Chiamiamolo pure “bluesman inglese”, Rea, perché sicuramente è stato anche quello, ma non stupitevi se sarà un’onda del mare, domani, a riportarci un suo fraseggio chitarristico, la sua voce scura, romantica e rassicurante. L’estate agognata. Le strade venerate perché è sulla strada che i cavalli di una Ferrari Dino 308 GT4 del 1980 possono “esprimersi”. Ne collezionava diverse, di auto. Ispirato da una passione folle per le Ferrari. “La passione”, film scritto e prodotto da Rea, uscito in pochi cinema nel 1997, si riferiva proprio a questo.
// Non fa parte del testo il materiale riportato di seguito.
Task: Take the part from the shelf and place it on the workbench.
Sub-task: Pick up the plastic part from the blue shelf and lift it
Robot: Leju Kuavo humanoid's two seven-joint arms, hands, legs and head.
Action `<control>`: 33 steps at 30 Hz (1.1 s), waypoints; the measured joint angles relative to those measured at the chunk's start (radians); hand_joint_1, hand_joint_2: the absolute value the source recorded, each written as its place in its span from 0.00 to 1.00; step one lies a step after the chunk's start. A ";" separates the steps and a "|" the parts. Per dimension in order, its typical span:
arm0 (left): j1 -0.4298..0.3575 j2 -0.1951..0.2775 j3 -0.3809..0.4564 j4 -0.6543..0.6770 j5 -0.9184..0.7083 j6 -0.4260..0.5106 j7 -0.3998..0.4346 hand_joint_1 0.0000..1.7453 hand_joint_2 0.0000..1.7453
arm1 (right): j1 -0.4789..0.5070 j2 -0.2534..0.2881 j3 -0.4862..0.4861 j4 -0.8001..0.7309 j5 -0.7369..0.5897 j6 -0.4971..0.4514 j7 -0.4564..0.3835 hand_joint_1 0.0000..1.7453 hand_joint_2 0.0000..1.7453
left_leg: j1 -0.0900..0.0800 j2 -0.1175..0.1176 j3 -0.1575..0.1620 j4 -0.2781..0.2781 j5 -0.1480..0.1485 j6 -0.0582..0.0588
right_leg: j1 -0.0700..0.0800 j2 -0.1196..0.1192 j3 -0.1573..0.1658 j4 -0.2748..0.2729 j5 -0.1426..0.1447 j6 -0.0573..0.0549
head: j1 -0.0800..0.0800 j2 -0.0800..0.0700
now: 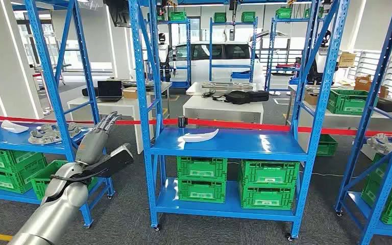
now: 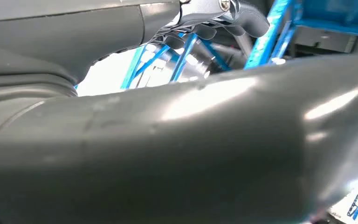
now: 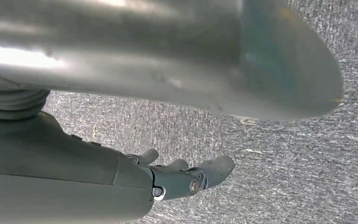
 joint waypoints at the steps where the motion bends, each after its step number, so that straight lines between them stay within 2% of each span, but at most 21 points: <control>1: -0.003 0.005 -0.017 0.000 -0.003 0.004 0.003 0.00 0.00 | 0.000 0.000 0.000 0.001 0.002 0.001 -0.002 0.00 0.00 | 0.000 0.000 0.000 0.000 0.000 0.000 | 0.000 0.000 0.000 0.000 0.000 0.000 | 0.000 0.000; 6: -0.021 0.045 -0.143 -0.001 -0.030 0.052 0.027 0.00 0.00 | -0.002 0.000 -0.005 0.008 0.023 0.011 -0.018 0.00 0.00 | 0.000 0.000 0.000 0.000 0.000 0.000 | 0.000 0.000 0.000 0.000 0.000 0.000 | 0.000 0.000; 10: -0.027 0.061 -0.189 0.002 -0.029 0.064 0.027 0.00 0.00 | -0.005 0.000 -0.014 0.010 0.026 0.011 -0.022 0.00 0.00 | 0.000 0.000 0.000 0.000 0.000 0.000 | 0.000 0.000 0.000 0.000 0.000 0.000 | 0.000 0.000; 19: -0.028 0.077 -0.232 0.003 -0.008 0.067 0.023 0.00 0.00 | -0.007 0.000 -0.016 0.013 0.033 0.009 -0.012 0.00 0.00 | 0.000 0.000 0.000 0.000 0.000 0.000 | 0.000 0.000 0.000 0.000 0.000 0.000 | 0.000 0.000; 33: -0.027 0.068 -0.255 -0.012 0.102 0.058 0.002 0.00 0.00 | -0.008 0.000 -0.022 0.014 0.036 0.004 -0.004 0.00 0.00 | 0.000 0.000 0.000 0.000 0.000 0.000 | 0.000 0.000 -0.001 0.000 0.000 0.000 | 0.000 0.000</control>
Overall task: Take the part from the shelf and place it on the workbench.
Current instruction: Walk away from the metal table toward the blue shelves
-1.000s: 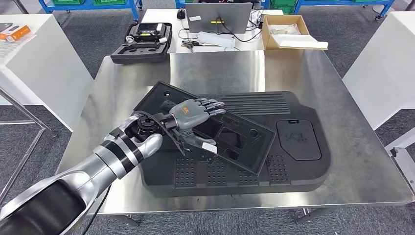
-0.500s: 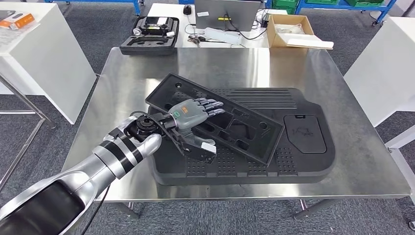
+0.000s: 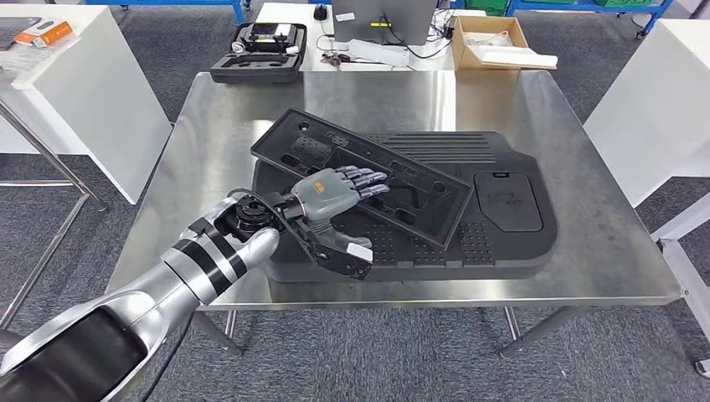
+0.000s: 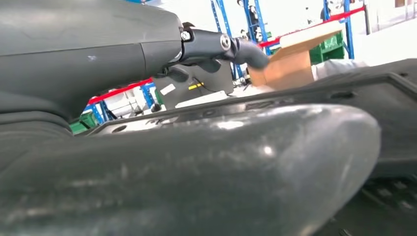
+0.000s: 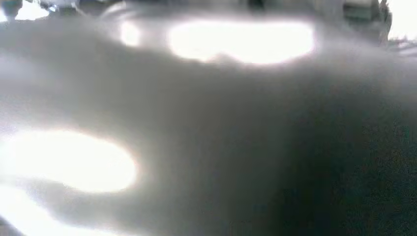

I bolidi rossi, le corse in anni ancora selvaggi, quasi pre-tecnologici; la figura di Wolfgang Von Trips, pilota morto in pista, nel 1961 a Monza, mentre gareggiava alla guida di una di una splendida Ferrari 156 “Sharknose”. I piloti come eroi coraggiosi, imperfetti e solitari. Se questo basterà a farlo ricordare come “il cantautore preferito da chi guarda “Top Gear”, poco male. Rea, sia chiaro, è stato molto altro. “Dimmi se c’è un paradiso”, chiedeva nel 1989, sostenuto da un’orchestra drammatica, alla ricerca di una sintonia con l’Assoluto. Che ora inizi l’inevitabile, ma in questo caso necessario, processo di rivisitazione di un artista talvolta ingiustamente sottovalutato.